In 2009 C.H. Park and S.G. Louie (C. Park, Nanolett. 9, 1793 (2009)) and M. Gibertini et al. independently published a paper on the possibility of recreating the band structure of graphene in a two-dimensional electron gas (2DEG) confined in a barrier of AlGaAs/GaAs.
They showed that the modulation of the 2DEG due to a periodic potential with hexagonal geometry and large lattice constant (about 100 nm) leads to the creation of isolated massless Dirac points, with a tunable Fermi velocity.

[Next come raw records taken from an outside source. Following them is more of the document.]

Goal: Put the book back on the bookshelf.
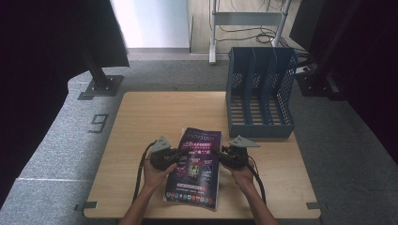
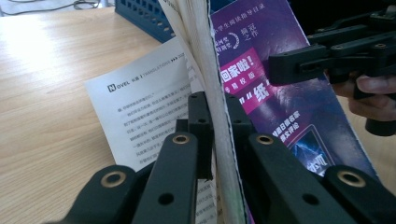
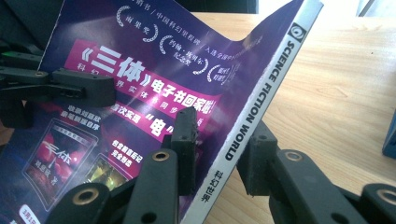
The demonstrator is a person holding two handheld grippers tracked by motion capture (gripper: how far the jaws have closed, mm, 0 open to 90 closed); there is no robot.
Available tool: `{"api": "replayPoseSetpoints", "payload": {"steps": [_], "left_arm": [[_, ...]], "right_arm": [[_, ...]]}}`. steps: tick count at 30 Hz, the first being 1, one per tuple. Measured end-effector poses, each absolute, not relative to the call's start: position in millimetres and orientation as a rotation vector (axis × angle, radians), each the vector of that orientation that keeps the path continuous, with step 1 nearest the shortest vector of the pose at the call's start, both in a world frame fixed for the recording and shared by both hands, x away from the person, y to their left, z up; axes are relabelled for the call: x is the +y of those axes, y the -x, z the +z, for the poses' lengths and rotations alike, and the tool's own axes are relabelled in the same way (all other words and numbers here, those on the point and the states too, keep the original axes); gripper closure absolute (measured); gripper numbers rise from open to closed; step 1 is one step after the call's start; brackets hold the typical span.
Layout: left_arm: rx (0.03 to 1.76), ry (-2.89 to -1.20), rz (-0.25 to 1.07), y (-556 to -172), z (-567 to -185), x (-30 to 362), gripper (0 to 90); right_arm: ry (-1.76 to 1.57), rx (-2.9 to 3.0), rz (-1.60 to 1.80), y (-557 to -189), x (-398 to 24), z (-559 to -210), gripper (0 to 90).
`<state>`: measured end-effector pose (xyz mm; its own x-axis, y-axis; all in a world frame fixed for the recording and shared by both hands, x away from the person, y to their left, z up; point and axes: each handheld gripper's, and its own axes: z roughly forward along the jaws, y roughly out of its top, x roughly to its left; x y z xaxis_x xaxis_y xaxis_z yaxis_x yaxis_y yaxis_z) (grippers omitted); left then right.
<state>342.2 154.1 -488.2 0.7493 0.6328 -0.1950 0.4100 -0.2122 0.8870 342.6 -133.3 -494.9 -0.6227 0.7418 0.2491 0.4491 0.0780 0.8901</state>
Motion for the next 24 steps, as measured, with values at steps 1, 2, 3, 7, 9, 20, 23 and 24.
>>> {"api": "replayPoseSetpoints", "payload": {"steps": [1, 2, 3, 7, 9, 20, 23, 24], "left_arm": [[0.803, -1.837, 0.247, -342.1, -487.3, 154.7, 85.3], [0.798, -1.834, 0.246, -341.8, -486.1, 155.1, 85.3], [0.796, -1.833, 0.247, -341.5, -485.4, 155.2, 85.3], [0.785, -1.822, 0.255, -339.4, -482.3, 155.4, 85.4], [0.777, -1.815, 0.26, -338.5, -480.7, 155.7, 85.5], [0.739, -1.791, 0.278, -334.4, -471.7, 157.5, 85.7], [0.735, -1.79, 0.281, -334.1, -470.6, 157.8, 85.7], [0.735, -1.791, 0.282, -333.9, -470.3, 157.8, 85.7]], "right_arm": [[-1.19, 2.086, 1.566, -342.1, -133.6, -494.1, 70.3], [-1.183, 2.08, 1.571, -341.5, -134.2, -492.8, 70.4], [-1.173, 2.076, 1.574, -340.6, -134.8, -491.2, 70.6], [-1.145, 2.062, 1.578, -337.4, -135.1, -486.0, 71.0], [-1.132, 2.053, 1.584, -335.5, -135.5, -483.1, 71.2], [-1.071, 2.01, 1.609, -327.3, -136.5, -471.4, 72.3], [-1.066, 2.002, 1.619, -325.9, -136.4, -469.8, 72.6], [-1.064, 2.002, 1.618, -325.7, -136.5, -469.5, 72.6]]}}
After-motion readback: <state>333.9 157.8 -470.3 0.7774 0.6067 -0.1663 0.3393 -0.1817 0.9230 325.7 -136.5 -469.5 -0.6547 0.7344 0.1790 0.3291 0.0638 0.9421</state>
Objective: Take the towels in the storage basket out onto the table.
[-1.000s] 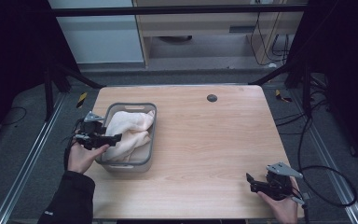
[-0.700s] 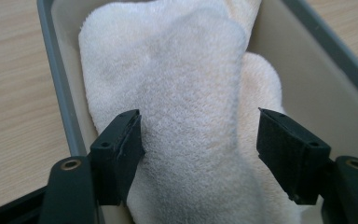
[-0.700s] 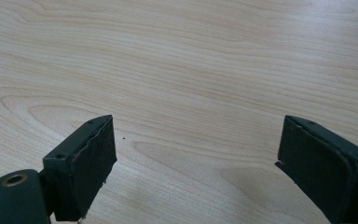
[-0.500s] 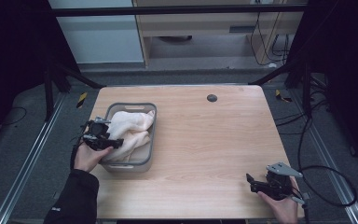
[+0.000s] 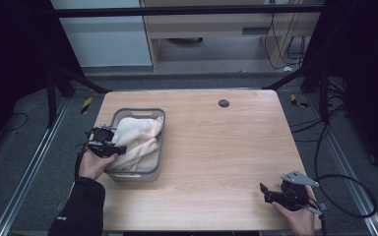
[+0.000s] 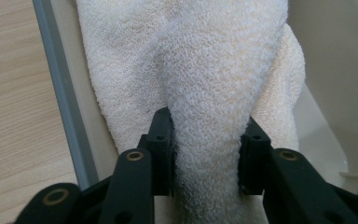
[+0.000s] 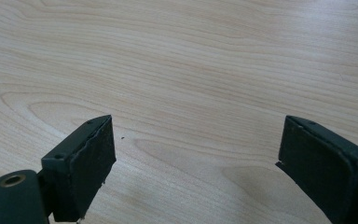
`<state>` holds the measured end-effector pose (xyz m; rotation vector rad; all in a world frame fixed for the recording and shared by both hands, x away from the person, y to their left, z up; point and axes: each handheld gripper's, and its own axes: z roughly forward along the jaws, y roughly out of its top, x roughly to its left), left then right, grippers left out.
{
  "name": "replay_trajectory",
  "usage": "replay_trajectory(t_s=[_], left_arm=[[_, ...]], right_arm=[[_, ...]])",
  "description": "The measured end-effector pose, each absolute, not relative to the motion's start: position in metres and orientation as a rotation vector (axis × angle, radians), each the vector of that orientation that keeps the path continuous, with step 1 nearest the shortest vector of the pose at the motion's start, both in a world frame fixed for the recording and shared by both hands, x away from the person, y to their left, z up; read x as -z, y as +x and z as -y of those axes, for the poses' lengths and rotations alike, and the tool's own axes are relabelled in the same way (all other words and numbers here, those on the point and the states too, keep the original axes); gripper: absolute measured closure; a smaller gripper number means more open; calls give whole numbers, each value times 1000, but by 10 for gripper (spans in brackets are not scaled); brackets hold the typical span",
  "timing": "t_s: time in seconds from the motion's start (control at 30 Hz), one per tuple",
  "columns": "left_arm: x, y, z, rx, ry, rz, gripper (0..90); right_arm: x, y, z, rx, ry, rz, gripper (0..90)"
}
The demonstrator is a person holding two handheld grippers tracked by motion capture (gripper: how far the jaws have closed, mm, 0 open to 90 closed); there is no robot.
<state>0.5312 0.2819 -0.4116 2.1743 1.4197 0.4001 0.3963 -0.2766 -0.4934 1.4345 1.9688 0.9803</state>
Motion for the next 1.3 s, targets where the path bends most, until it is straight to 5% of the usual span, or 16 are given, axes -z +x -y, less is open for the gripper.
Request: replay_trajectory(t_s=[1.3], left_arm=[[306, 501, -277, -556, 2038, -1277, 716]], right_arm=[[494, 397, 277, -973, 1432, -1976, 100]])
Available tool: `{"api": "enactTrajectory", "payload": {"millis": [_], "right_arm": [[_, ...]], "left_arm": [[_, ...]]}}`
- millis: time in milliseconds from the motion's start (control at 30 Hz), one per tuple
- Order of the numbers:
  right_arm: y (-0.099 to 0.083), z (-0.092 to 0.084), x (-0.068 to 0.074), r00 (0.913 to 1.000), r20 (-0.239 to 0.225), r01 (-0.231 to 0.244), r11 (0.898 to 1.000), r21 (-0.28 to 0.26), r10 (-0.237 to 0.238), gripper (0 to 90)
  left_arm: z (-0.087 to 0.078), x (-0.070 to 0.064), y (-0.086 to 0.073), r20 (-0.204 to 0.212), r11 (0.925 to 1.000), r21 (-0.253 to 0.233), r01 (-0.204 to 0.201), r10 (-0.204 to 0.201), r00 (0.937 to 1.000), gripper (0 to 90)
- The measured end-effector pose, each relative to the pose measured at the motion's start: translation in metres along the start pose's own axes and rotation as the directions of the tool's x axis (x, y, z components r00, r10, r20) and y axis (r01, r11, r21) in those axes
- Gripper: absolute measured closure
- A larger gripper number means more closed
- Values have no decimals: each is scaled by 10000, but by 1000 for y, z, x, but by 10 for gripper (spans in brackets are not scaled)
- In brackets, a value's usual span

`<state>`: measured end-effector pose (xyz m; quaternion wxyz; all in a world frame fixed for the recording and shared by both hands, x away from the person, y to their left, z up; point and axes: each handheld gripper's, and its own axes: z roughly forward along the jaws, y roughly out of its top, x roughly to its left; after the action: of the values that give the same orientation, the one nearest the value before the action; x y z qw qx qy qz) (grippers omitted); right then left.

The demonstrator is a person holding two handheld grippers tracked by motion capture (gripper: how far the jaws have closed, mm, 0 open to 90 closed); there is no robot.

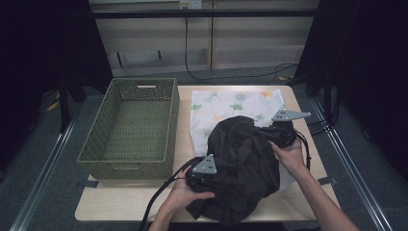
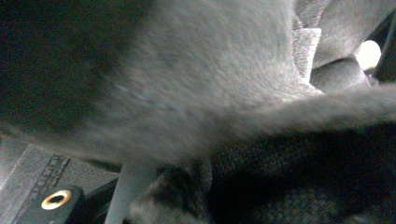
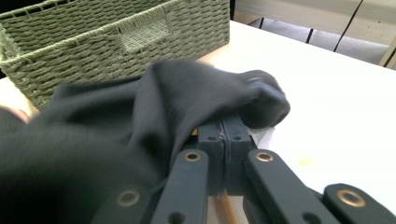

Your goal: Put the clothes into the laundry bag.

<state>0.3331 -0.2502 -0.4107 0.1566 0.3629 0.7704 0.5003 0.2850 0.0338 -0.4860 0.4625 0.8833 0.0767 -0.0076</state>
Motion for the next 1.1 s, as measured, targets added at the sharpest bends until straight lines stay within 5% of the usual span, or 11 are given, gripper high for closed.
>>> {"api": "enactTrajectory", "payload": {"millis": [200,267,333,500,567,667,767,833,933,1000,1100], "right_arm": [[0,0,2,10000,-9,50,10000,-3,-50,887],[0,0,0,10000,14,-35,10000,-15,35,887],[-2,-1,-3,9999,90,-70,10000,-12,70,887],[-8,0,-11,9990,252,-380,9992,76,378,887],[-10,1,-13,9988,281,-403,9991,140,399,887],[-10,1,-13,9986,302,-432,9990,134,428,887],[-9,1,-12,9988,284,-408,9991,139,404,887],[-9,1,-13,9987,289,-417,9990,144,412,887],[-9,1,-13,9989,280,-386,9992,133,382,887],[-9,1,-12,9989,266,-394,9991,127,391,887],[-9,1,-12,9989,262,-403,9991,114,400,887]], "left_arm": [[2,-3,5,-329,9991,415,106,-93,9994,534],[0,-2,5,-223,9997,164,162,-159,9996,463],[-6,1,6,235,9976,-248,653,-647,9976,351],[-24,-1,11,30,9923,-858,889,-889,9960,179],[-36,-4,14,62,9855,-1449,888,-888,9960,168],[-60,-6,21,-4,9600,-2592,1062,-1101,9939,161],[-77,-2,33,-568,9563,-2794,862,-1060,9927,155],[-85,7,43,-566,9433,-3187,925,-1164,9916,152],[-85,26,56,-831,9352,-3355,1131,-1490,9853,129],[-76,41,62,-1460,9436,-3022,1355,-1863,9716,115],[-53,70,61,-1284,9491,-2310,2140,-2478,9603,118]]}}
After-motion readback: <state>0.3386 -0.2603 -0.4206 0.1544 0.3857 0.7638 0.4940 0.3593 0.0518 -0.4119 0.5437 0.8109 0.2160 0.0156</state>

Consider in fact a 2DEG confined in a quantum well of AlGaAs/GaAs. The electrons have an effective mass mb = 0.067m, with m the mass of an electron in vacuum. The introduction of an external periodic potential with large lattice constant compared to that of GaAs suggests the use orthogonalized expansion in plane waves (OPW) for the calculation of the band structure.
They have been obtained assuming as radius of the muffin-tin disks r = 52.5nm, lattice constant a = 150nm and for three different values of V0: V0 = +1.0; -0.125; -0.8 meV. The energy minibands calculated by numerical simulations with the OPW method are shown in Fig 1 for V0=-0.8 meV, a = 150nm, r = 52.5nm.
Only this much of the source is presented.